▸ **Task requirements**
In the entries below, find the line containing "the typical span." and the line containing "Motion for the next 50". Copy those two lines and everything between them exactly, and only that.

▸ **The input**
*** Block opens ***
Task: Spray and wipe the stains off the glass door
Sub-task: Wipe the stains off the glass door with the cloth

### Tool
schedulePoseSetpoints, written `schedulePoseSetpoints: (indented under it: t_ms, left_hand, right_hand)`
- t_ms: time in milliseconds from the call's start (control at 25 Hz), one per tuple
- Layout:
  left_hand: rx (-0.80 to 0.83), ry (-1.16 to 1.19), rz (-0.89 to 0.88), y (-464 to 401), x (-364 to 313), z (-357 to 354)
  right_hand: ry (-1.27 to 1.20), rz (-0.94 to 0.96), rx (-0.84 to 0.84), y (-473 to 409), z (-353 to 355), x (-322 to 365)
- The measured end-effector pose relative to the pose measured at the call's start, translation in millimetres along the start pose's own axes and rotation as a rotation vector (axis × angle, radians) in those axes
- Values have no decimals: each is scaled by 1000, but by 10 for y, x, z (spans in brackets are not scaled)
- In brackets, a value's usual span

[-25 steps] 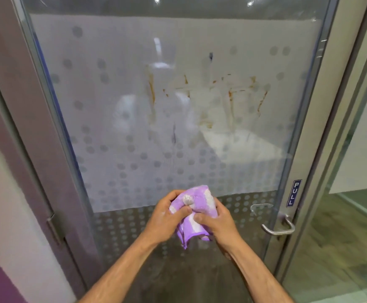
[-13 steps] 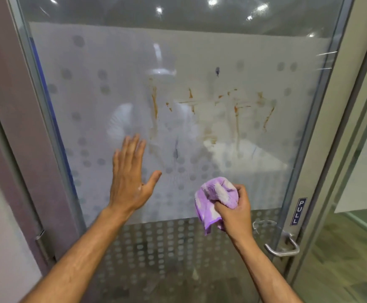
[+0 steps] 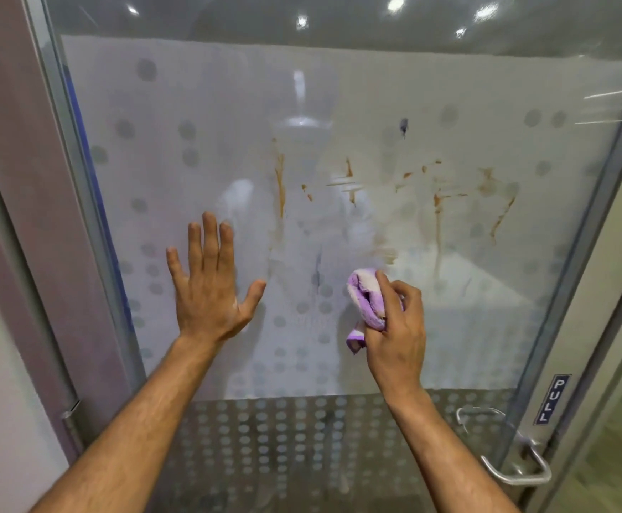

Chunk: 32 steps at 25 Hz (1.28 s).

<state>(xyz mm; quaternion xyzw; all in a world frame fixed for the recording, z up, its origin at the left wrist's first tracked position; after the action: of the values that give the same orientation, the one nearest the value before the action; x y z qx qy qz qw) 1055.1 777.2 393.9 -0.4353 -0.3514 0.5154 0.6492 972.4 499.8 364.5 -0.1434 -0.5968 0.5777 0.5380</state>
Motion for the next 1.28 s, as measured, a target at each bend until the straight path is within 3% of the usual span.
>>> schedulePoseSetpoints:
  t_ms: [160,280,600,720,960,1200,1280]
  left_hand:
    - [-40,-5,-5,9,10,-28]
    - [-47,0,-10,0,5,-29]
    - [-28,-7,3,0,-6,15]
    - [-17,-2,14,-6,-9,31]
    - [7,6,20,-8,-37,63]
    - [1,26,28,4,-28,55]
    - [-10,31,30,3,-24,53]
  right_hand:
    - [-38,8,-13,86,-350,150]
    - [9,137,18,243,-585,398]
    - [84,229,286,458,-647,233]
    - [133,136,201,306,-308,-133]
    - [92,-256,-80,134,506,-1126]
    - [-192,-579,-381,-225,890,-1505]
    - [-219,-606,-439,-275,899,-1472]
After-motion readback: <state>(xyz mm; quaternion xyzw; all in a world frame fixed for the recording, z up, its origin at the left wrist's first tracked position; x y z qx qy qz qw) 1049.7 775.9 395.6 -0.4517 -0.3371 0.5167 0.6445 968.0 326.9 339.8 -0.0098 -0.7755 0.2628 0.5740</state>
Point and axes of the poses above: each hand's wrist, its own y-axis away from the middle knuckle, its own z-axis out of the back of the hand, x = y × z, the point moved 6 cm from there along -y, towards the middle knuckle, and after that the axes turned 1 degree about y, right-handed, at the moved point
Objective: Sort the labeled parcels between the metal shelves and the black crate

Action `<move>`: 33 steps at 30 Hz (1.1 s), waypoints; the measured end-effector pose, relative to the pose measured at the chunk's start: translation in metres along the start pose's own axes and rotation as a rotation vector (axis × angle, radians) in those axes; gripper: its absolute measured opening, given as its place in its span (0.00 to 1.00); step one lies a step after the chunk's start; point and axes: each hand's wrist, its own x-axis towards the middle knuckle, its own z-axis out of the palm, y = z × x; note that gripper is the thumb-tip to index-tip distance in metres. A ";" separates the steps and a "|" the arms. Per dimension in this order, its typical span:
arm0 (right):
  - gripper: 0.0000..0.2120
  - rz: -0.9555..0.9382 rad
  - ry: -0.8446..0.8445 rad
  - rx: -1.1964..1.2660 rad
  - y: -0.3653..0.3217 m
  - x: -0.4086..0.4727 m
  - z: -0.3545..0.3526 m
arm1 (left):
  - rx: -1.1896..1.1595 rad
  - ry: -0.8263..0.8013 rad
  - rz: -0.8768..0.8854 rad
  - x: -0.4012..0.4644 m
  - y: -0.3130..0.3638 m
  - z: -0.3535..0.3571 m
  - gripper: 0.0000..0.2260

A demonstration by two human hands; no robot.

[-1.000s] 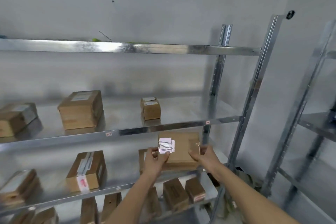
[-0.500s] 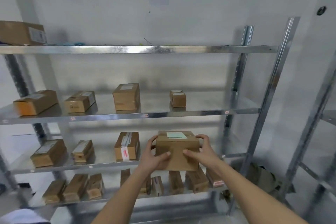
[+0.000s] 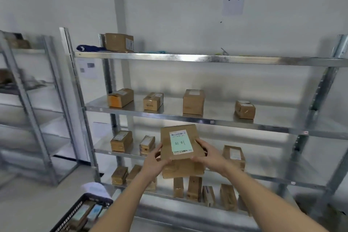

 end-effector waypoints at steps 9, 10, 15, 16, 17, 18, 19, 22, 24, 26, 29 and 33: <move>0.48 -0.145 -0.250 -0.139 -0.142 0.069 0.224 | 0.163 0.222 -0.004 -0.036 -0.055 -0.256 0.41; 0.48 -0.156 -0.271 -0.154 -0.158 0.074 0.251 | 0.154 0.233 -0.019 -0.039 -0.064 -0.286 0.42; 0.49 -0.209 -0.319 -0.123 -0.217 0.104 0.381 | 0.121 0.323 -0.067 -0.056 -0.105 -0.414 0.42; 0.49 -0.224 -0.328 -0.123 -0.227 0.109 0.404 | 0.144 0.339 -0.079 -0.058 -0.115 -0.436 0.43; 0.49 -0.238 -0.335 -0.124 -0.234 0.116 0.425 | 0.167 0.351 -0.090 -0.059 -0.124 -0.456 0.44; 0.49 -0.245 -0.344 -0.121 -0.241 0.124 0.445 | 0.182 0.357 -0.104 -0.060 -0.133 -0.475 0.44; 0.49 -0.235 -0.359 -0.119 -0.250 0.130 0.462 | 0.182 0.362 -0.117 -0.059 -0.141 -0.491 0.45; 0.49 -0.214 -0.400 -0.111 -0.264 0.160 0.510 | 0.203 0.392 -0.154 -0.048 -0.166 -0.536 0.45; 0.50 -0.198 -0.413 -0.097 -0.264 0.184 0.538 | 0.223 0.397 -0.163 -0.033 -0.184 -0.561 0.45; 0.50 -0.186 -0.410 -0.114 -0.262 0.209 0.563 | 0.240 0.383 -0.185 -0.011 -0.207 -0.581 0.45; 0.49 -0.154 -0.420 -0.143 -0.251 0.257 0.598 | 0.250 0.351 -0.208 0.031 -0.243 -0.604 0.47; 0.49 -0.073 -0.460 -0.134 -0.223 0.336 0.644 | 0.240 0.287 -0.256 0.108 -0.302 -0.629 0.50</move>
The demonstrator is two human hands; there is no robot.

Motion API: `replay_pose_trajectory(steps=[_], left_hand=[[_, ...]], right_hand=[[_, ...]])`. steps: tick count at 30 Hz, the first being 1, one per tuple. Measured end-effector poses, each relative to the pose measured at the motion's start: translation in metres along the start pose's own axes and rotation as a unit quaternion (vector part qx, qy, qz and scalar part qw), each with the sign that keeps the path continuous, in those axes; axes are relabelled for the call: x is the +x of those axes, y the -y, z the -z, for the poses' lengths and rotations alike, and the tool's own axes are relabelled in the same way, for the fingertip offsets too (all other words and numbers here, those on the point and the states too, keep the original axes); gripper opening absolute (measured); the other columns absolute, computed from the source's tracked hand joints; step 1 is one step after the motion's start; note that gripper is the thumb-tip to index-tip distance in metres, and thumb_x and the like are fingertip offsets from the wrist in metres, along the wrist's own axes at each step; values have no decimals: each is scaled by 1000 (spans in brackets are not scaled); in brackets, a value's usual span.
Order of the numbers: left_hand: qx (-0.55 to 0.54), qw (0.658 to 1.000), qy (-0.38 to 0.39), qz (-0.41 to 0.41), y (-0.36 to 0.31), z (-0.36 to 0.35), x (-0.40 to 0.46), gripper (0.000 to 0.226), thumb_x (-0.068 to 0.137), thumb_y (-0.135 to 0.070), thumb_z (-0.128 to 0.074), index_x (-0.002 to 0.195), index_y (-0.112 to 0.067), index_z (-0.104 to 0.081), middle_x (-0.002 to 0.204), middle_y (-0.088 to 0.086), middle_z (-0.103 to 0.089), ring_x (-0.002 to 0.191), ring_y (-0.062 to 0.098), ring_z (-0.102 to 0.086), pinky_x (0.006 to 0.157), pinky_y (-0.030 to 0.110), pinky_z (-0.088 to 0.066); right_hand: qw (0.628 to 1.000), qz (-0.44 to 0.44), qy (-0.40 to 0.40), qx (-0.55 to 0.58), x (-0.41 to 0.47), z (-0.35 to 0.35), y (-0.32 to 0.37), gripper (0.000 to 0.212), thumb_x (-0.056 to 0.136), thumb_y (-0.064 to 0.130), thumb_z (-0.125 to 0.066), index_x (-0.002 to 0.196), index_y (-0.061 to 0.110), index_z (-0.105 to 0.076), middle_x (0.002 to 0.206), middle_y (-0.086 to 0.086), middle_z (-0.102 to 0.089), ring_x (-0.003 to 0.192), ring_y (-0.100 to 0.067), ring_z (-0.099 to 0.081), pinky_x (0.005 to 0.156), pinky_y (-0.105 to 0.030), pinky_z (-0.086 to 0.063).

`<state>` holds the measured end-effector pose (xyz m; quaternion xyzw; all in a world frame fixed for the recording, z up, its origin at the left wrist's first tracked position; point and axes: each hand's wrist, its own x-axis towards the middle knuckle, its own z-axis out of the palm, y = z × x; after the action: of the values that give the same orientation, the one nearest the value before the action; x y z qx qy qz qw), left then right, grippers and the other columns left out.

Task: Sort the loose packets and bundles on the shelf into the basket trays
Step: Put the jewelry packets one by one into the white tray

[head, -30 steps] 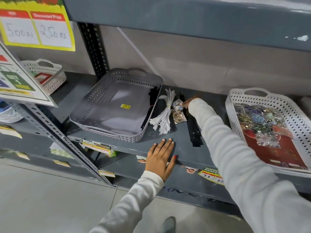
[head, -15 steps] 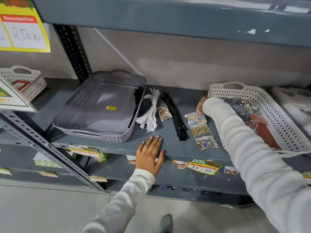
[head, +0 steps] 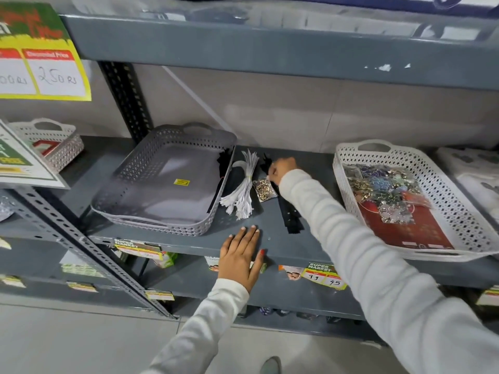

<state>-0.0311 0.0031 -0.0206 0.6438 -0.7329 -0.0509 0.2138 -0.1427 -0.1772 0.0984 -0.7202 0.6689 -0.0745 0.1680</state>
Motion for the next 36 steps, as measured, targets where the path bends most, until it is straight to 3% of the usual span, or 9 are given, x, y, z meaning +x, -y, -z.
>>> replay_pose_trajectory(steps=[3,9,17,20,22,25,28,33,36], left_hand=[[-7,1000,0,-1,-1,0,0,68,100,-47,-6,126,-16,-61,131,-1,-61,124,13,-42,109,25,-11],[-16,1000,5,5,-3,3,0,69,100,-47,-6,123,-16,-63,129,-2,-63,120,17,-57,109,27,-17],[-15,1000,-8,3,-2,1,0,68,100,-46,-6,123,-17,-63,129,-1,-63,118,17,-59,109,25,-12],[-14,1000,-21,-1,-3,0,1,56,100,-42,-20,121,-16,-65,127,0,-64,117,18,-60,108,27,-18],[-14,999,-28,-5,-2,-2,1,47,91,-37,-35,121,-15,-65,126,0,-64,116,19,-61,106,29,-23],[-12,999,-32,-6,-2,-4,0,48,87,-36,-39,121,-16,-65,127,0,-64,116,18,-60,108,26,-15],[-8,1000,-29,-7,-1,-4,1,48,87,-36,-38,121,-16,-65,127,0,-64,116,19,-61,107,28,-19],[-15,1000,-22,-1,0,-4,0,57,100,-43,-19,123,-16,-63,129,-1,-62,119,17,-56,109,25,-12],[-15,1000,-12,-4,-1,-3,0,48,92,-38,-35,123,-16,-64,128,-1,-63,118,18,-58,109,25,-11]], right_hand=[[999,-24,0,-43,-2,-13,10,32,94,11,-48,124,4,-56,132,-15,-58,122,-33,-55,98,-36,-46],[994,-62,14,-93,0,-27,10,31,90,11,-53,121,8,-60,130,-13,-60,122,-31,-56,95,-38,-48],[992,-92,71,48,9,-10,0,42,85,22,-62,123,5,-57,130,-14,-60,118,-30,-59,94,-35,-49],[988,-122,56,72,16,21,-9,38,83,18,-67,119,7,-63,123,-9,-66,109,-25,-63,95,-31,-50],[991,-130,27,28,17,43,-25,31,86,15,-63,116,7,-66,118,-10,-68,99,-26,-66,88,-31,-51],[984,-146,-21,-97,14,57,-49,28,89,10,-57,114,-1,-63,118,-17,-67,105,-30,-65,88,-34,-52],[973,-142,11,-182,8,50,-64,29,90,13,-58,115,-1,-61,115,-15,-67,104,-27,-66,91,-34,-52],[966,-123,44,-224,3,29,-80,32,86,15,-63,116,4,-64,115,-13,-69,104,-27,-67,93,-35,-54],[967,-111,43,-225,-2,21,-85,34,88,8,-56,121,1,-60,121,-16,-66,110,-30,-65,95,-36,-52]])
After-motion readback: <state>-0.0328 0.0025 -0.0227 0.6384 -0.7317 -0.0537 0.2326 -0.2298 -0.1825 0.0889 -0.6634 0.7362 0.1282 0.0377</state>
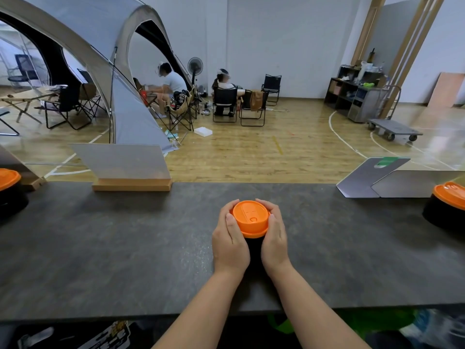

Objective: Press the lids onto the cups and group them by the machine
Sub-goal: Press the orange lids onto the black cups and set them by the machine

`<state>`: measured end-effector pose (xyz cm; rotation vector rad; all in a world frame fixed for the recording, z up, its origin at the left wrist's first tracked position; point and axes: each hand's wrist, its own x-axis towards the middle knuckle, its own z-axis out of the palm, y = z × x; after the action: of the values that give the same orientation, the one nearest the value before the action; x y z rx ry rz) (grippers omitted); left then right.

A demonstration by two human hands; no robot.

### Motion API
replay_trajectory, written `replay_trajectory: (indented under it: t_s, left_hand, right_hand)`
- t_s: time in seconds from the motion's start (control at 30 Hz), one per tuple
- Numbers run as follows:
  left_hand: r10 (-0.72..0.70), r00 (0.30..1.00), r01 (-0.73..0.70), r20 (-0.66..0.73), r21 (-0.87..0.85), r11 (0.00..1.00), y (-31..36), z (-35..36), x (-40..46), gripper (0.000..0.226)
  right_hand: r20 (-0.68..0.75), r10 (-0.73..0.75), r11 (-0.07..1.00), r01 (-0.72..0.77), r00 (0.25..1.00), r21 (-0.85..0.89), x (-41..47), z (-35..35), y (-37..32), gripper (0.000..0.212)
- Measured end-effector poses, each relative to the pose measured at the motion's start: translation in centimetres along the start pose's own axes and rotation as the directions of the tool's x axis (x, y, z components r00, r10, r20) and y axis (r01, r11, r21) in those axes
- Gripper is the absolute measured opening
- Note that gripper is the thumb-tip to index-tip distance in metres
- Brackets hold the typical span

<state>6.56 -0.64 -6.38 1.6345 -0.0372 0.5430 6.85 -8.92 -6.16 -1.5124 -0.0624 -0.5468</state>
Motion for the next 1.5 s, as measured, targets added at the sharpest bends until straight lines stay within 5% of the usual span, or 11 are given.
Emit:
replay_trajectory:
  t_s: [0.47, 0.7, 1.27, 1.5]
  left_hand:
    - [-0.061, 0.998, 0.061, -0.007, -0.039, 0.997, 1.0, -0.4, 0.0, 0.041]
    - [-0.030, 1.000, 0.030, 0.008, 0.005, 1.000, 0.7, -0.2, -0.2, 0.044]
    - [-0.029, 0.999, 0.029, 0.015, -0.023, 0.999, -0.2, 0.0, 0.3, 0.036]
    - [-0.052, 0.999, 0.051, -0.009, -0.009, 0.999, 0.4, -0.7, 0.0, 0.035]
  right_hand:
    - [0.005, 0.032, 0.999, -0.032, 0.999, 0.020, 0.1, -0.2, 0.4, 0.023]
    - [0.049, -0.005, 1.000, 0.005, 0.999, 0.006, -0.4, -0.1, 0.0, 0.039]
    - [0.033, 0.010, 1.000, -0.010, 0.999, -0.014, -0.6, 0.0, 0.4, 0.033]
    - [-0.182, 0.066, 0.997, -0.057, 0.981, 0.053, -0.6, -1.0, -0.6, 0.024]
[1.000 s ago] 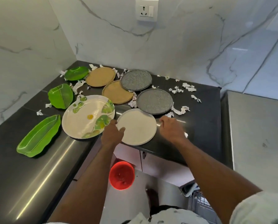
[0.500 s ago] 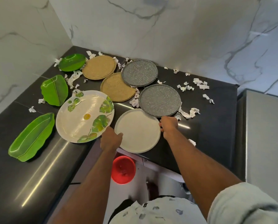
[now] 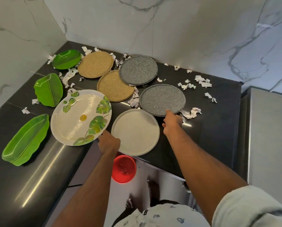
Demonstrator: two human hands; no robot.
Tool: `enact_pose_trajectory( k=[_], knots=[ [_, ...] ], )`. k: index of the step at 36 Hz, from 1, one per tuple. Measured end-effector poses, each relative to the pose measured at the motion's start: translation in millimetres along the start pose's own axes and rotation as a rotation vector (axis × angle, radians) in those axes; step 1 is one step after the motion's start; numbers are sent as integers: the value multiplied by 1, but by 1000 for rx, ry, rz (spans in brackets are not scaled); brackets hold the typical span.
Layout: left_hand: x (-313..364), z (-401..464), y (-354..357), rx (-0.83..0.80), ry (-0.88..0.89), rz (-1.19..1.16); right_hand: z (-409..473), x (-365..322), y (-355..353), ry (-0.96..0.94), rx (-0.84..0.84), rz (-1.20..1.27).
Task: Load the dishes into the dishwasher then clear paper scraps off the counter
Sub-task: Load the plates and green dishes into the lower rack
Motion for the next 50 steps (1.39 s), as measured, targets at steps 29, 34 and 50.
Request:
enact_pose_trajectory(
  k=[29, 34, 50],
  knots=[
    [-103, -90, 6, -99, 70, -744, -115, 22, -123, -572, -95, -192],
    [-173, -77, 34, -6, 115, -713, -154, 54, -180, -706, -38, -228],
    [-243, -270, 122, -224, 359, -646, -248, 179, -437, -772, 79, -471]
  ],
)
Point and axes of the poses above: each hand's wrist, its own z-axis towards the middle knuckle, its own y-axis out of the palm, x = y × z, the point moved 5 cm from there along z, towards the middle knuckle, and after that the axes turned 14 degrees about z, right-handed, at the moved point
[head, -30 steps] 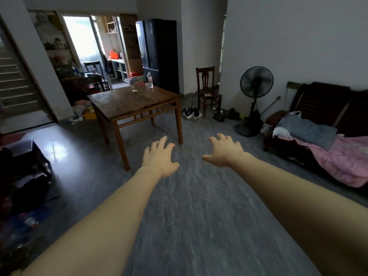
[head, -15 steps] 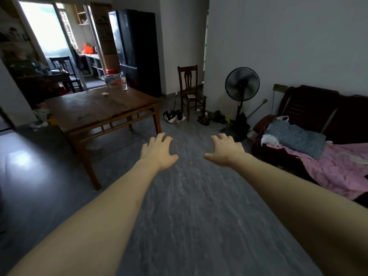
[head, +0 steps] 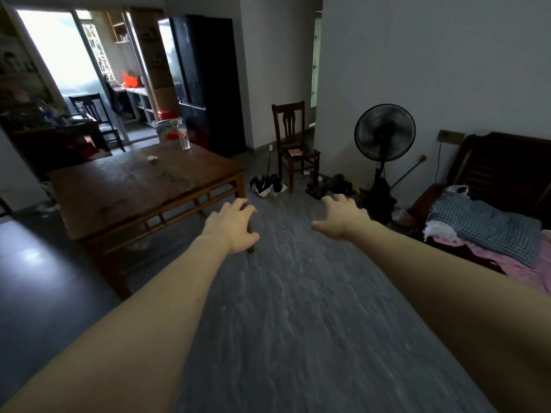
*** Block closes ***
▸ **Task result**
Tool: `enact_pose_trajectory( k=[_], knots=[ [_, ...] ], )`. k: index of the step at 36 Hz, from 1, one per tuple. Measured end-effector poses, each relative to the pose measured at the motion's start: translation in millimetres along the start pose's own axes and rotation as a rotation vector (axis × angle, radians) in those axes; step 1 is one step after the motion's start; numbers are sent as integers: the value multiplied by 1, but by 1000 for rx, ry, rz (spans in brackets are not scaled); brackets hold the typical span.
Layout: left_hand: x (-313..364), z (-401..464), y (-354..357), rx (-0.83..0.80), ry (-0.88..0.89), rz (-1.19..1.16); right_hand: z (-409..473), x (-365..322), y (-355..353), ry (-0.96..0.94), rx (-0.84..0.84), rz (-1.20..1.27).
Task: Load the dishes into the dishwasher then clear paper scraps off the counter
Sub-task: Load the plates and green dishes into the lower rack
Motion for the next 50 steps (1.39 s), as measured, targets at steps 29, 34 and 50.

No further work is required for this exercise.